Before the ball drops on New Year’s Eve, 104 wind turbines scattered across 22,000 acres of farmland near Elizabeth City, North Carolina, will begin churning out electricity. It will be the South’s first large-scale wind farm. At 208 megawatts, Avangrid’s facility has the capacity to capture enough of the sky’s kinetic energy to power 61,000 homes. But instead of homes, this electricity will run data centers for Amazon Web Services, a subsidiary of Amazon.com.

Amazon Wind Farm U.S. East, a new wind farm outside Elizabeth City, North Carolina.

Wind generates about 5 percent of U.S. electricity, but that figure is steadily rising. In fact, at 41 percent, wind power was the largest source of new electricity production in 2015. None of that, however, came out of the Southeast. The region imports 3.8 gigawatts of wind energy from the Midwest (enough to power 10 million homes for as little as 1.8 cents per kilowatt-hour), but wind farms themselves, similar to solar, have almost no penetration here.

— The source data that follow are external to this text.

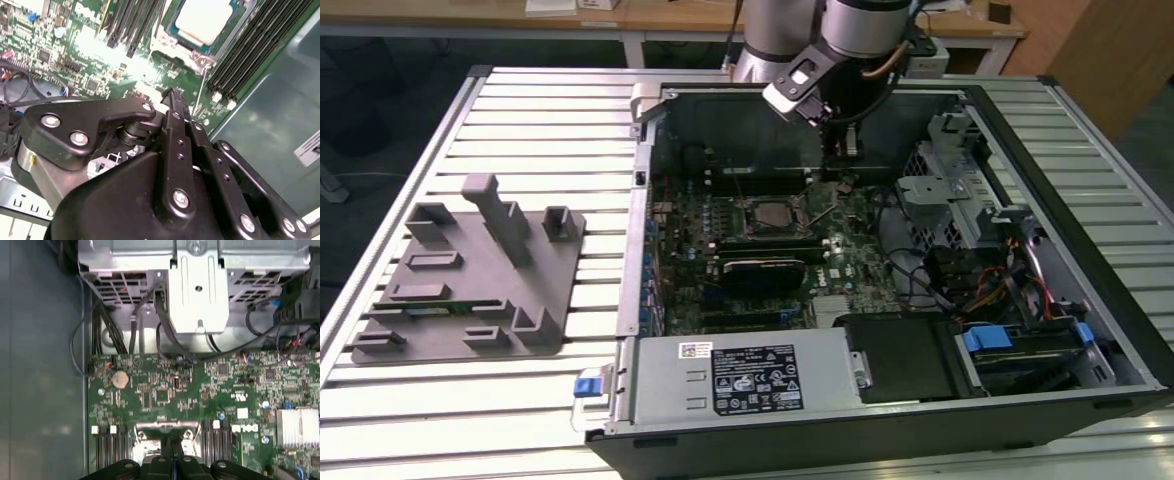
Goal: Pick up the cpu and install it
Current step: 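Close the cpu cover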
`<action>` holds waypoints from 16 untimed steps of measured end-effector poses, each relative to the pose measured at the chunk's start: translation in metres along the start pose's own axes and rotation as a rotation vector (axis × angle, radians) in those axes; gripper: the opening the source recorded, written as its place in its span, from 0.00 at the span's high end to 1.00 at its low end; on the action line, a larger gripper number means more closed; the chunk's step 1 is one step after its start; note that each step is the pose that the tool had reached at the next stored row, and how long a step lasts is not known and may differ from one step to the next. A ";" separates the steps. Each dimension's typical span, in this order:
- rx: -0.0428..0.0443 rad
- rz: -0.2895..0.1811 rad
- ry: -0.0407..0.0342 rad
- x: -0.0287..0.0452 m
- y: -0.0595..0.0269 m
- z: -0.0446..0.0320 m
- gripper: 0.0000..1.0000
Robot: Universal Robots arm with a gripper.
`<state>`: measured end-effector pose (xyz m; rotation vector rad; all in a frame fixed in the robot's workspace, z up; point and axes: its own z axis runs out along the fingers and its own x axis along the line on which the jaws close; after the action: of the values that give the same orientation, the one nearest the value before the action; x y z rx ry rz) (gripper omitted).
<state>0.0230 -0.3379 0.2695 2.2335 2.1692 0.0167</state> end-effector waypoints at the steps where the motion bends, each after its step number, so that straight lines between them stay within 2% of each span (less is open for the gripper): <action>1: 0.0000 0.000 0.0000 0.0001 0.0020 0.0001 0.89; 10: 0.0000 0.000 0.0000 0.0006 0.0203 0.0006 0.89; 16: 0.0008 0.000 0.0000 0.0007 0.0258 0.0011 0.89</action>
<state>0.0489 -0.3379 0.2691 2.2339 2.1696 0.0159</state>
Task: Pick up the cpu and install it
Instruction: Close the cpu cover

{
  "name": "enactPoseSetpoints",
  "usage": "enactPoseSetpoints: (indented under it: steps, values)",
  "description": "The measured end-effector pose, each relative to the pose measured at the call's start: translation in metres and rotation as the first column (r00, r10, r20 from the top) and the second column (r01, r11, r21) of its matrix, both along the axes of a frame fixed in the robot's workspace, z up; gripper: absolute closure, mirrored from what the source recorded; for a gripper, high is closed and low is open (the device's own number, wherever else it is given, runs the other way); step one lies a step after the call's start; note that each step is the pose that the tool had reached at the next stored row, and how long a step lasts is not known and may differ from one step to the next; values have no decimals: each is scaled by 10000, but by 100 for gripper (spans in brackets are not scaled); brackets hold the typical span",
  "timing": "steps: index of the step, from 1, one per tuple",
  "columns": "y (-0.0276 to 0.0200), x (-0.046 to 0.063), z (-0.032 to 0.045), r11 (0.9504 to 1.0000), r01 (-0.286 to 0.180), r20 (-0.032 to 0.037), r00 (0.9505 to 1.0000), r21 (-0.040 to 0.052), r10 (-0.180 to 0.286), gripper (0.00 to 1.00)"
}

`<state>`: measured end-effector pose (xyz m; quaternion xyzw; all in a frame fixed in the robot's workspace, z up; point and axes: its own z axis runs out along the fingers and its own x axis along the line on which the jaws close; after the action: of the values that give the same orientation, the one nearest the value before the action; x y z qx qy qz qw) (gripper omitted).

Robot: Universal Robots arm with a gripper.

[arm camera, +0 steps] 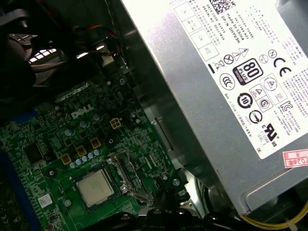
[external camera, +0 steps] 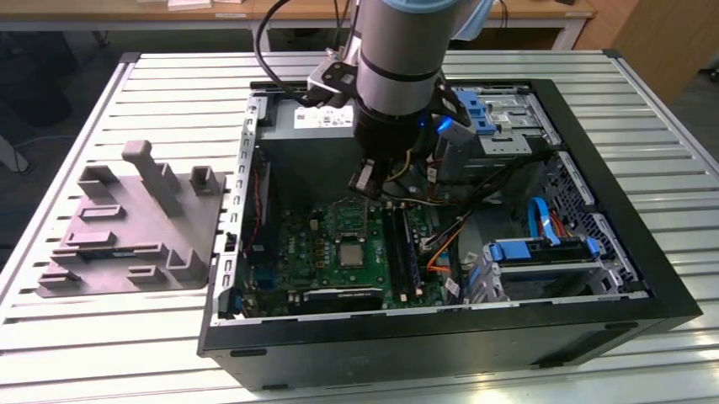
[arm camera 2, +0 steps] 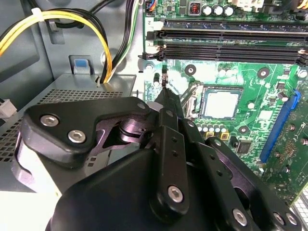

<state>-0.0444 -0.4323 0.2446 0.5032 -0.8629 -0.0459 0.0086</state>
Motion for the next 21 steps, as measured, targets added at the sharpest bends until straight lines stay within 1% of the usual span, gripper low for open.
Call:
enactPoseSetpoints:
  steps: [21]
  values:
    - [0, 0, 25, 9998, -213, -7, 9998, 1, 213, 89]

“Wind is so new in the Southeast; I think there has been a fear of the unknown,” said Katharine Kollins, president of Southeastern Wind Coalition. “Having the Avangrid project up and running will be important for people to see wind farms firsthand and up close.”

Except for the occasional hurricane, the South isn’t known to be particularly windy—at least not compared with Plains states like Iowa, where the wind accounts for nearly a third of total electricity generation. But great potential exists in this void and with new turbine technology, some southern states are getting ready to tap into it.

“The biggest change in the industry has been turbine advancements,” said Simon Mahan, director of the Southern Wind Energy Association, an industry organization. Taller turbines, like those at Avangrid’s Amazon Wind Farm, can reach higher, stronger winds, and longer blades are able to harness gentler breezes. “This is opening the South as the next frontier for wind energy,” Mahan noted.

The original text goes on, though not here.